Your objective
The answer is to contain only the line containing "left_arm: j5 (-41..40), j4" and the lines after it through the last one, each reproduced exactly as it appears below.
—————
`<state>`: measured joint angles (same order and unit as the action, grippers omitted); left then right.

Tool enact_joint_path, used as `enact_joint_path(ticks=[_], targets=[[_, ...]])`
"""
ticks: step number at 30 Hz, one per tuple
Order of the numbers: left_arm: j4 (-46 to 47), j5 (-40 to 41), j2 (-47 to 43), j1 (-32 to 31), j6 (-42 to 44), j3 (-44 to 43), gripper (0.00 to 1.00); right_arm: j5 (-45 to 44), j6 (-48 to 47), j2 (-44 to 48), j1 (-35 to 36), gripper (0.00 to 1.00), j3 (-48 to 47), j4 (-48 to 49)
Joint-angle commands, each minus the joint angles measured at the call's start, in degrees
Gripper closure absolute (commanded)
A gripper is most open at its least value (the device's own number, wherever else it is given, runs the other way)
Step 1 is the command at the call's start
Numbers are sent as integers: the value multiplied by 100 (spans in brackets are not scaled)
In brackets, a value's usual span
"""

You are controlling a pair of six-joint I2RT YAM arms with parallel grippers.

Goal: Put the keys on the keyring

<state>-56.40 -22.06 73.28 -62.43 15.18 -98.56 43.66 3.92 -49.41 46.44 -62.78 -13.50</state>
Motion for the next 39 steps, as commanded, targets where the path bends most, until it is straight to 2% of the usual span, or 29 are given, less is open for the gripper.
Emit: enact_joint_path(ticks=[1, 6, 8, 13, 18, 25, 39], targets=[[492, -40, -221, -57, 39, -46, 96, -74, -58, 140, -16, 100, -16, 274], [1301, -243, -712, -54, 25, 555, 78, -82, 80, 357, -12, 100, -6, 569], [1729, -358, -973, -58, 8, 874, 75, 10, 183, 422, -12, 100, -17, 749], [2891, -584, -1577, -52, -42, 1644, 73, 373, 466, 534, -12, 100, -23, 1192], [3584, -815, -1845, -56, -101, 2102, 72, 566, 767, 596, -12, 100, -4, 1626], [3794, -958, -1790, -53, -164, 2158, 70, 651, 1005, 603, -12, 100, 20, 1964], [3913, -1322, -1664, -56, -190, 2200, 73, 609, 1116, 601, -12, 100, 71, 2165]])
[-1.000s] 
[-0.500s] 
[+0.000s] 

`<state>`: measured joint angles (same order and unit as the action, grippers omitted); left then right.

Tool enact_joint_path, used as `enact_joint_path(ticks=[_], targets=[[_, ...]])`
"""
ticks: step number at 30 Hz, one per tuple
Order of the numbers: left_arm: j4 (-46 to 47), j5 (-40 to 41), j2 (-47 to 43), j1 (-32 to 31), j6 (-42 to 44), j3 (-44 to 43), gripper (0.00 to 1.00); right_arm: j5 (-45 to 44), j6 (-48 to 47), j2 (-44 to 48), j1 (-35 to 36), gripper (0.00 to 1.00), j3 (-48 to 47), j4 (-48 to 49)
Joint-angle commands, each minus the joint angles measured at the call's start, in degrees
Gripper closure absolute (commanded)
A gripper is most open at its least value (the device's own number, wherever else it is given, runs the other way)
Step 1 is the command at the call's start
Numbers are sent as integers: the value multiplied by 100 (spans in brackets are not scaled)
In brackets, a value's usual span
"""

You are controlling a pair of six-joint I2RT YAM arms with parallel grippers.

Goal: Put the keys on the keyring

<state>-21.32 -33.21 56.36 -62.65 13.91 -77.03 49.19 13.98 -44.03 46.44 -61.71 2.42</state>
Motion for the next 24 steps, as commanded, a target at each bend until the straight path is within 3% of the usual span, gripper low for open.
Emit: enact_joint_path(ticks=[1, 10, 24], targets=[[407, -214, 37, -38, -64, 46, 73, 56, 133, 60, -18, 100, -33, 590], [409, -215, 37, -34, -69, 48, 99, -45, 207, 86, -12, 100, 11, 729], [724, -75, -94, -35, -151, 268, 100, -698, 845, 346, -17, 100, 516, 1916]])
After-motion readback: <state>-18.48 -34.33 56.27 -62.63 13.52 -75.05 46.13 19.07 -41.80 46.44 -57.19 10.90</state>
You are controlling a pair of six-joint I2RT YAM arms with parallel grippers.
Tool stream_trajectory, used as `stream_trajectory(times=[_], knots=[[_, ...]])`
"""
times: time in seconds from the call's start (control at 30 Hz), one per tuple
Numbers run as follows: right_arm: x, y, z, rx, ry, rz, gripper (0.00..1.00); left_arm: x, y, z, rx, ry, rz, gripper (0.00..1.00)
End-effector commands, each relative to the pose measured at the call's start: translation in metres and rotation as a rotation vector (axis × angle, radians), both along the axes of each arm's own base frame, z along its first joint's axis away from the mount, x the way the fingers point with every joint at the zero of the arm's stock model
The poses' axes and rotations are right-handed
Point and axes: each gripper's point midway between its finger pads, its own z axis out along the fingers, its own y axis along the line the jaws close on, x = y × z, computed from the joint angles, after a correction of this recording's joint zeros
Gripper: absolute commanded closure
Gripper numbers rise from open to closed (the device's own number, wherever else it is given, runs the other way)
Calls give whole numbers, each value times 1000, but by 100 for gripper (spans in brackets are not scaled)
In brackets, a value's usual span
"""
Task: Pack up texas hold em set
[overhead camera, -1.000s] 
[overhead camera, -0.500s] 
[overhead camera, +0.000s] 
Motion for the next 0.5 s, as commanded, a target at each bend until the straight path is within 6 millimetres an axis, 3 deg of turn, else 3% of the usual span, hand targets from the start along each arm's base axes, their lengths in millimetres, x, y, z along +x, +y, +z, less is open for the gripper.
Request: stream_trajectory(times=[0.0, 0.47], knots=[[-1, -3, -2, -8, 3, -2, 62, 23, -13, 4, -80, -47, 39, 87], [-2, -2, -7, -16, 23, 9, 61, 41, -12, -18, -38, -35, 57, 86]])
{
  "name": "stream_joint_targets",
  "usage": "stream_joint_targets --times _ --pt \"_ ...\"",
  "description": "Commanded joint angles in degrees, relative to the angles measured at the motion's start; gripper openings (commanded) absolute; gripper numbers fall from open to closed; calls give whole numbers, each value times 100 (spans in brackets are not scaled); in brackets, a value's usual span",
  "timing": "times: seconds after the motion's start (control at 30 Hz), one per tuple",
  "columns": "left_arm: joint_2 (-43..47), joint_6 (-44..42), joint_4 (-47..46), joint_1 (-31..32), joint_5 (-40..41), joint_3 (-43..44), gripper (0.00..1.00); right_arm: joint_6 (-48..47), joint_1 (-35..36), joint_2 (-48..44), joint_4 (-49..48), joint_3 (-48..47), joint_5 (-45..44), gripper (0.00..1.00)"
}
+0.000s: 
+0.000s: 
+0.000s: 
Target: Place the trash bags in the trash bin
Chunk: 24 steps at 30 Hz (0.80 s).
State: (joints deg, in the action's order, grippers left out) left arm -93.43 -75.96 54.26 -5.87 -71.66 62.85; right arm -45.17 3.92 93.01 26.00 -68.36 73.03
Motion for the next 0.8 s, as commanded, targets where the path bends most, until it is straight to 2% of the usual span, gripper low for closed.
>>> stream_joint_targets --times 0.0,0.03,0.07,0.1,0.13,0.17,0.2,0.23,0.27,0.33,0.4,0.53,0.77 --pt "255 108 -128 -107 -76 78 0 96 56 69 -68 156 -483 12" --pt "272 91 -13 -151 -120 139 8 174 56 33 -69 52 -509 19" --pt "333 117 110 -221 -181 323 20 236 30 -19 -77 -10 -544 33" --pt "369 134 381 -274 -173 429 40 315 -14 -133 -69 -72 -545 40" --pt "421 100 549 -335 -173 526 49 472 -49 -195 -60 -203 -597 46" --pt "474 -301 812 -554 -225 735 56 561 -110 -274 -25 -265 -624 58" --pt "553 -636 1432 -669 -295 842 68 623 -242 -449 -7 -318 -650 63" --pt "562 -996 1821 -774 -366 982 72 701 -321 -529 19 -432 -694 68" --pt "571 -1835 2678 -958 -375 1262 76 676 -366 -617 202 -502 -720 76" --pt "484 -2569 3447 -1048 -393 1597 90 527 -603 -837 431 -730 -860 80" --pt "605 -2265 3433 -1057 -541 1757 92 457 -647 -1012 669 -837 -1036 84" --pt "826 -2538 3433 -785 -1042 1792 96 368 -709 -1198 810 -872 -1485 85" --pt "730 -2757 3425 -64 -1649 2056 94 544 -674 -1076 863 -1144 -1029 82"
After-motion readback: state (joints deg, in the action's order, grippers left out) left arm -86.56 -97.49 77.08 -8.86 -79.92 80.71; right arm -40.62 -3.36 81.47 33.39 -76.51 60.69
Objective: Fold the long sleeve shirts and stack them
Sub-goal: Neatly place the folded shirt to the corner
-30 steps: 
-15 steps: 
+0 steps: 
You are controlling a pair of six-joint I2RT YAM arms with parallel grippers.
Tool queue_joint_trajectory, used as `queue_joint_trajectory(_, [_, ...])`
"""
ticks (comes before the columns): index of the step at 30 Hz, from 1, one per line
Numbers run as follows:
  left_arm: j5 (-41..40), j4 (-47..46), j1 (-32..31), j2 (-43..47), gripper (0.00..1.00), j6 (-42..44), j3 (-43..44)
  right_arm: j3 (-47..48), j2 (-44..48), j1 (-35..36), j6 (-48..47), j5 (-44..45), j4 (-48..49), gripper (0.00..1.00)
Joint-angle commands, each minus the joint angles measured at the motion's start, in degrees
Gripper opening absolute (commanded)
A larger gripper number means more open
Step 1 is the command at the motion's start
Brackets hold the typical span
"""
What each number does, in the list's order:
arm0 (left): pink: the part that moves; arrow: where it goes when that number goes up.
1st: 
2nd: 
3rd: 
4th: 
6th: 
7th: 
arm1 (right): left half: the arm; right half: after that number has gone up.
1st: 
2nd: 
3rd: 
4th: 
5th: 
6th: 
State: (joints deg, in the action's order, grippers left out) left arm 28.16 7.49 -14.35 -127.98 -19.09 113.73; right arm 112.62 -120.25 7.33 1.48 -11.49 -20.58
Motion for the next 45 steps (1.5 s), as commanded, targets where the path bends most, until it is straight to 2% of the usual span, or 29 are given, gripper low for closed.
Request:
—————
Worked solution
  left_arm: j5 (-41..40), j4 (-47..46), j1 (-32..31), j2 (-43..47), gripper (0.00..1.00), j6 (-42..44), j3 (-43..44)
  right_arm: j3 (-47..48), j2 (-44..48), j1 (-35..36), j6 (-48..47), j5 (-44..45), j4 (-48..49), gripper (0.00..1.00)
Joint-angle commands, each minus the joint angles measured at the motion's start, in degrees
Gripper opening absolute (commanded)
A larger gripper number means more open
Step 1 is the command at the motion's start
Brackets hold the typical span
"""
What each number does, in the list's order:
arm0 (left): pink: the part that moves; arrow: where it goes when that number goes up.
1st: 
2nd: 
3rd: 
4th: 
6th: 
7th: 
arm1 (right): left half: the arm; right half: after that number has gone up.
1st: 
2nd: 
3rd: 
4th: 
5th: 
6th: 
State: (joints deg, in the action's order, grippers left out) left arm 28.16 7.49 -14.35 -127.98 -19.09 113.73; right arm 112.62 -120.25 7.33 1.48 -11.49 -20.58
Motion for the next 45 steps (1.5 s), as commanded, targets where the path bends most, until it is straight to 2% of the usual span, or 29 are given, gripper low for closed.
Request:

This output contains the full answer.